Roketsan Vice General Director of Advanced Technologies and Systems Kemal Atılgan TOKER: “We do not count in detail the components on batteries, but the batteries used in the missile systems you mentioned are all thermal batteries. We are producing these in Turkey together with TÜBİTAK. They have developed this technology recently, 3-4 years ago, and the products they have developed also have components supplied from abroad. After all, we make efforts to supply products to the TAF. The battery you have mentioned has sub-components purchased from abroad; that is why it is thought to be of foreign origin. The first priority of Roketsan is to supply products to the TAF whenever required. The second priority is to make them indigenized. In fact, the second stems from the first priority, that is, because of an obligation.  Foreign countries do not sell to you, so it is obligatory for us to meet the needs of the TAF, not only merely for developing technology and indigenization.  The batteries that are difficult to supply from abroad are the large ones, those used in longer-range missiles. There is not much difficulty in thermal batteries in mini ammunition.”

Regarding thermal batteries, you mentioned the problem of overheating after 25 minutes. Did you manage to overcome this difficulty?

Kemal Atılgan TOKER: “Roketsan missiles use thermal batteries. These batteries were initially obtained from abroad for Roketsan missiles. As the thermal battery manufacturing infrastructure was developed in Turkey (TUBITAK) in due course, such needs have been met domestically. The most problematic issue for thermal batteries is the prolonged duty period. For example, if a cruise missile operates with a ramjet or scream jet rather than a turbojet engine, and if you cannot produce the power required for electronic devices (task computers, actuators, IIR seeker heads, altimeters, etc.) for at least 30 minutes, the thermal batteries remain insufficient on long-term flights. This also means that the avionic equipment on the cruise missile cannot be cooled during prolonged flight. Since the missile cannot be cooled, thermal batteries again cause trouble. One of the topics that Roketsan has been doing a lot of research on is battery types that can operate for a long time (i.e., longer than 30 minutes) and do not need much cooling.”

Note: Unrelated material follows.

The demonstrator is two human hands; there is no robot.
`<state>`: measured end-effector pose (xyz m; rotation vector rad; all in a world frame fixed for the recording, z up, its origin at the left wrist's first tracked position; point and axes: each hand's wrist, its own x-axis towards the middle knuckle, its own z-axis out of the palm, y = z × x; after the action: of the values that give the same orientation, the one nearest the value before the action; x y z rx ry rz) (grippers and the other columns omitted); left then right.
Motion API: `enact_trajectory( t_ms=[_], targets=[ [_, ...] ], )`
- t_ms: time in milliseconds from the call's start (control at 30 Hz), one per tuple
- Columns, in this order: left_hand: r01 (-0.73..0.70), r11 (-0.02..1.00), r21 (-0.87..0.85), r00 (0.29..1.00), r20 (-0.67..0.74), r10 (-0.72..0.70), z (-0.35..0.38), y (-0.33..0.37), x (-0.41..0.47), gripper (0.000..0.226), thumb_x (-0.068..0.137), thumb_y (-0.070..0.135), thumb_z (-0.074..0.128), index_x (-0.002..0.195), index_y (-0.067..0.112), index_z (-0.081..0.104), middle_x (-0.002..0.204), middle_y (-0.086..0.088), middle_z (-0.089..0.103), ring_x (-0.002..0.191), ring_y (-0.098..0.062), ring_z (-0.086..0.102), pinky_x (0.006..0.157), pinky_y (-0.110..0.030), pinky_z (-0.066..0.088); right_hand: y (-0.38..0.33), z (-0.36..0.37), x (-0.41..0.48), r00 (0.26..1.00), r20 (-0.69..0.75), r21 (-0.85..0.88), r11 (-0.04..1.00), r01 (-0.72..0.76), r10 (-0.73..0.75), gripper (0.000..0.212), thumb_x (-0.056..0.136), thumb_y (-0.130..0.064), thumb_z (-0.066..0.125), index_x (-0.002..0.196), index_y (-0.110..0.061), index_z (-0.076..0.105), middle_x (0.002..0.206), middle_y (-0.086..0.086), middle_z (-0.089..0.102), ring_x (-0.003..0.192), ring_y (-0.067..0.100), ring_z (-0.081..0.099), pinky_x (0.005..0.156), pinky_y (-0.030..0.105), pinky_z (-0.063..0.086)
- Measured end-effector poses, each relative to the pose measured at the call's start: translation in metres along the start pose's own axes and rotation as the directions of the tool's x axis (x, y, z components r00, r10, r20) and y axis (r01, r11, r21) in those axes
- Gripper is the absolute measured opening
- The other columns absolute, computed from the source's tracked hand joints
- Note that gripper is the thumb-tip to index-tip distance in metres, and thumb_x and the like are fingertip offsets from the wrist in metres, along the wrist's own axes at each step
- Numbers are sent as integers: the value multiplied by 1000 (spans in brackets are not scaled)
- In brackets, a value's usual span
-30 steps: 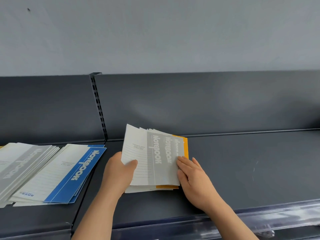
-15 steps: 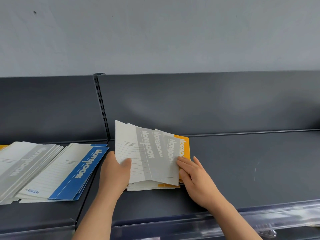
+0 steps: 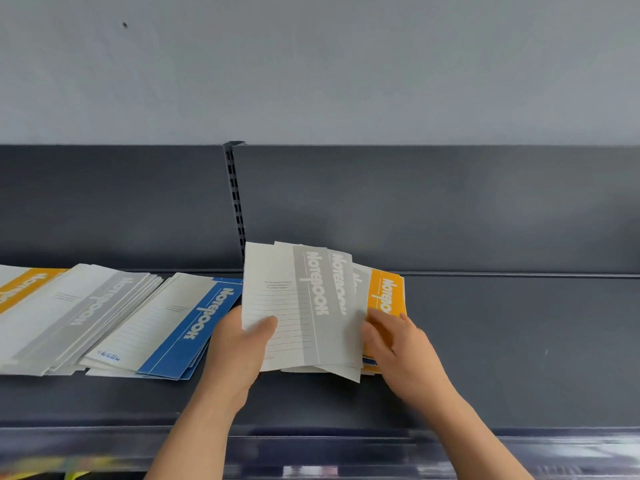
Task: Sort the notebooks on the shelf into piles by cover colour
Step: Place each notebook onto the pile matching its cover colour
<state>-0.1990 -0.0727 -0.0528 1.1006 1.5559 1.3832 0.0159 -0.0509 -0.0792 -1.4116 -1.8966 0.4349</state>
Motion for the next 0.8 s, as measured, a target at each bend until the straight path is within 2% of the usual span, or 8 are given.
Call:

Mr. AKÇİL, you mentioned ANKA UAVs in your speech. Is the battery used in ANKA supplied internally or externally? There are also ANKA-S, SATCOM, and SARPER. In your speech, you drew attention to the fact that when the radar is installed on the aircraft, there will be more power in the take-off. Therefore, an appropriate electrical/battery infrastructure should be established. Is the existing battery in the ANKA UAV enough for this additional power take-off? Is this need satisfied by increasing the number of batteries, or will there be a power take-off from the diesel engine in the ANKA UAV, as receieved from the turbojet engine in missiles?

Turkish Aerospace UAV Avionics Manager Lütfü AKÇİL: “The flight time of ANKA reaches 18-24 hours, we have alternators on the diesel engine there and two alternators with a capacity of 4.5 kW each. In the UAV or target aircraft having shorter flight times, there are two 3 kW alternators. In many of the sub-equipment used at the time of the launch of the project, there were products that had proven themselves; therefore, certain products have been selected during the contract period of ANKA. We currently replaced our foreign-origin 17-amp 28-volt batteries, which we previously supplied to our aircraft, with our 22-amp batteries, developed together with Aspilsan, and we will continue with these batteries in the renewal processes and Integrated Logistics Support (ELD) processes of batteries that expire in all the ANKA UAV platforms. Foreign batteries will be replaced with domestic batteries once their economic life expires.

In the ANKA UAV System, there is a need for a battery and uninterrupted power not only in the aircraft but also in the ground segment. Since the ANKA UAV can perform tasks for 18-24 hours, there are generators and uninterruptible power supplies on the ground so that the Task Operator and the Pilot who work on the ground can perform their duties without interruption.